A realidade denunciada pelo Cpers e pelas professoras é que após mais de 30 meses de parcelamento, a renda dos professores está completamente comprometida com empréstimos e juros de contas que se acumulam. No dia-a-dia, há casos de professores que não vão trabalhar porque não conseguem pagar o transporte público ou a gasolina, já que a maioria dos professores leciona em mais de uma escola por dia. Quase nada pode ser feito com a renda, declara a professora Vanessa.

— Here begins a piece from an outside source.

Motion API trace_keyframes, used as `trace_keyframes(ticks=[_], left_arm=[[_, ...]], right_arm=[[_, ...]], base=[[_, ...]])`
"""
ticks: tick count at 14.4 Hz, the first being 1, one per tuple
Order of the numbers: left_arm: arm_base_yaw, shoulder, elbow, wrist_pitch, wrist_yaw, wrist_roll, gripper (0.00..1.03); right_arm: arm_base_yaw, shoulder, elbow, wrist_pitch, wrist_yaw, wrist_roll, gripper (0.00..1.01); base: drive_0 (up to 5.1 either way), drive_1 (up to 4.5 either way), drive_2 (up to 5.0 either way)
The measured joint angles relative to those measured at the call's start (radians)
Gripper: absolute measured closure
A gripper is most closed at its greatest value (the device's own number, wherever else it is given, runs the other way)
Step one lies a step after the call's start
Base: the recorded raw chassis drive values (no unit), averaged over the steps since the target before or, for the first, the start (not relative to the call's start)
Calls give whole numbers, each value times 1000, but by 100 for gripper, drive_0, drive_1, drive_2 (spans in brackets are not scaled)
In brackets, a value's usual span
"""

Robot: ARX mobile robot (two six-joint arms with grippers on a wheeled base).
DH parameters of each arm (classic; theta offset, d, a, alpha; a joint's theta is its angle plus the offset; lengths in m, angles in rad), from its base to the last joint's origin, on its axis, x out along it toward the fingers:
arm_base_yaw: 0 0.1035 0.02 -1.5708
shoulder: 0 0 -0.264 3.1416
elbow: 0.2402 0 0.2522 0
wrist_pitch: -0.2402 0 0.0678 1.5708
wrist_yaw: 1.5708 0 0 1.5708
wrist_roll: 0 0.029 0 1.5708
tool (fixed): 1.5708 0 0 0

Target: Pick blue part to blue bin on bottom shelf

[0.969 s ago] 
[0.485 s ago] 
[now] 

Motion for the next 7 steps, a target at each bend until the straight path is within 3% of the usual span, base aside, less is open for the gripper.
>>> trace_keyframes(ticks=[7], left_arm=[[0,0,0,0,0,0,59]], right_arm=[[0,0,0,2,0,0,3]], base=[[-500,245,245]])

“Paga-se os empréstimos, as contas básicas de água e luz e aperta para tentar chegar ao fim do mês com alguma dignidade. Muitas vezes não dá. O salário é tão baixo que mesmo recebendo em dia já é difícil manter as contas, agora pensem com atrasos e parcelamentos.”.

Justificativa econômica

Anelise Manganelli, economista do Dieese e técnica para o Cepers analisa a situação que leva o estado a não pagar o piso salarial e parcelar os salários e 13º a partir das prioridades do governo em relação ao destino dos recursos. Destaca que não houve redução na arrecadação, principalmente o ICMS, que representa mais de 94% do total da receita arrecadada pelo Estado — receita própria — e que também não tiveram novos concursos, não aumentando a folha de pagamento. A economista explica que se não existe uma redução significativa de receitas e há uma estagnação, já que desde 2014 os trabalhadores da educação não recebem nem a reposição da inflação, sendo que a arrecadação sempre cresce acima da inflação, como resultado se tem uma economia que o estado faz no sentido de não pagar os salários.

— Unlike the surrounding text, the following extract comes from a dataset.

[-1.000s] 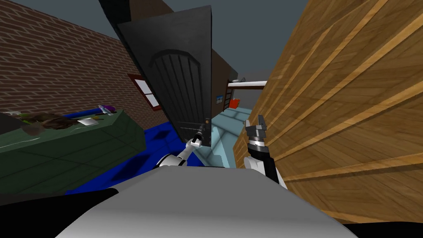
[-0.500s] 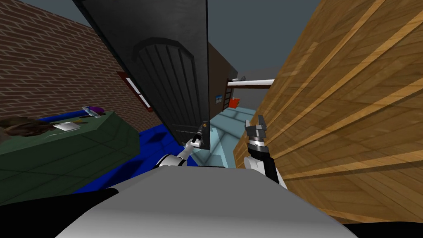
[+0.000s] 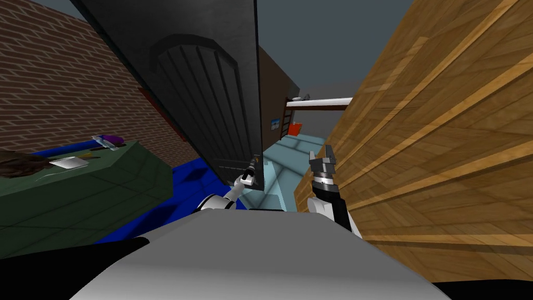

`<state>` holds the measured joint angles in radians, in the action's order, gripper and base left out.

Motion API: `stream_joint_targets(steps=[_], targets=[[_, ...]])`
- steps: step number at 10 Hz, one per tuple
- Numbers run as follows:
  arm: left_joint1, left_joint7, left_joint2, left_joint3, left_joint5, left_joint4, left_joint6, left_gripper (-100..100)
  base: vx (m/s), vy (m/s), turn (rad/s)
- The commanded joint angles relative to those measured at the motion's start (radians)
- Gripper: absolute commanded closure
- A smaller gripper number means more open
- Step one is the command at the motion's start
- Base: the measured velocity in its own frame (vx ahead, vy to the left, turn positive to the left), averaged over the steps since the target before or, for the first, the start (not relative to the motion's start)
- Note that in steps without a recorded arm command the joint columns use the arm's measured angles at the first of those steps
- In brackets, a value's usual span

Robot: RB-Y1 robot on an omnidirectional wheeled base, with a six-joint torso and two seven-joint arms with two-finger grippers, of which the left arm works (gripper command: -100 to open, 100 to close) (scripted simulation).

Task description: Push the door open

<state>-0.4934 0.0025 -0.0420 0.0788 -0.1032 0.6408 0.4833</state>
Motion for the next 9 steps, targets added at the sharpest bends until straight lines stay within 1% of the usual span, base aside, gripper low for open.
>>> stream_joint_targets(steps=[1, 4, 5, 6, 9], targets=[[0.003, 0.000, 0.001, 0.001, 0.000, -0.002, -0.001, 100, -0.026, 0.008, -0.006], [0.003, 0.000, 0.001, 0.001, 0.000, -0.002, -0.001, 100, -0.010, 0.002, 0.001], [0.009, 0.007, -0.010, 0.010, 0.009, 0.003, -0.005, 100, 0.085, 0.009, 0.146], [0.011, 0.011, -0.015, 0.014, 0.013, 0.006, -0.007, 100, 0.151, -0.006, 0.169], [0.019, 0.027, -0.032, 0.033, 0.030, 0.020, -0.012, 100, 0.220, 0.011, 0.246]])
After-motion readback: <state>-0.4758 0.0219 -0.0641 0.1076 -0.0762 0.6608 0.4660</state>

“Embora esteja precarizando o trabalho por trabalhadores ativos transformarem-se em inativos por encaminhar a aposentadoria etc., tem um sentimento ainda maior que é o de não ter a reposição do poder de compra dessas pessoas e ainda ter uma sobrecarga de trabalho, mas ao mesmo tempo tu tem uma despesa estagnada, porque tu não tá botando profissionais para substituir,” esclarece.

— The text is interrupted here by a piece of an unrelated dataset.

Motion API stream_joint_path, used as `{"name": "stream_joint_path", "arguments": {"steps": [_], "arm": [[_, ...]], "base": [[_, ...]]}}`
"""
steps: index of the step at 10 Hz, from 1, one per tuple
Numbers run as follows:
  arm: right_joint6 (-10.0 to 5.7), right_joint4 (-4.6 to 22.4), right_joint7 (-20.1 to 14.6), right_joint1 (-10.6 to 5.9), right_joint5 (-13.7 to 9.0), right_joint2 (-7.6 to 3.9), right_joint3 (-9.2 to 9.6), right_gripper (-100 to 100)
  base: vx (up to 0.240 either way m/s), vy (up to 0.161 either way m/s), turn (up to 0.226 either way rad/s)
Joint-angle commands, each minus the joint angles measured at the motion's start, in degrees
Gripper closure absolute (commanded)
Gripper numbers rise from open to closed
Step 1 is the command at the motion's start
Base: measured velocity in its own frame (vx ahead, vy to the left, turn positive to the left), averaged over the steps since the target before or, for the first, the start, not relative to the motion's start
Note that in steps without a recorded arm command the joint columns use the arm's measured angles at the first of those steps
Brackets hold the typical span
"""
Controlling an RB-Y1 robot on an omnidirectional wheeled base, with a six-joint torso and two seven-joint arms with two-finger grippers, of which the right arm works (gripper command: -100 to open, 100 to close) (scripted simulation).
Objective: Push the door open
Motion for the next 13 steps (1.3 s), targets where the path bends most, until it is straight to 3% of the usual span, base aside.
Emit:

Além disso, ela expõem que o governo do Estado precisaria atuar para ampliar a receita, revendo o que deixa de arrecadar com os incentivos fiscais. Atualmente as desonerações que o governo do Estado tem gerência direta, sem depender do judiciário e do congresso, somam 8 bilhões por ano, e poderiam ser renegociadas, revistas e reduzidas as isenções de cada um dos setores. Na questão da educação, uma parte desse valor possibilitaria pelo menos o pagamento dos professores.

Outro ponto é que o governo tem optado como política para sair da crise o regime de recuperação fiscal, que para a economista não é a saída para os problemas do estado pois tem diversas contrapartidas, uma série de determinações e punições. Pois, apesar de o governo acessar esse valor, financiar, ter mais tempo para pagar essa dívida, terá que cumprir as contrapartidas, como não poder fazer concursos, não repor salário dos trabalhadores, entre outras.

Atualmente, segundo dados do IBGE, o RS é a 5º maior economia do país e para a economista ações de redução da sonegação, dos benefícios fiscais, aumentos na arrecadação, atração de investimentos, fomentar empregos, etc, criariam um círculo virtuoso e condições de pagar o piso nacional do magistério para os professores do estado.

A não reposição salarial de acordo com a inflação que é o poder de compra também é um fator preocupante, são 23,29% de defasagem. somando a política de parcelamento interfere diretamente na economia local dos municípios do interior do Estado.

“Quando se está parcelando e não se faz a recomposição do poder de compra, tu diminui a renda das pessoas, e desaquece a economia local. A educação no estado é bem descentralizada porque está no município. Os professores estão atuando no local, então é o mercadinho que deixou de vender, é a professora que está tendo que comprar fiado. É esse processo também que tá por trás de uma prática como essa.”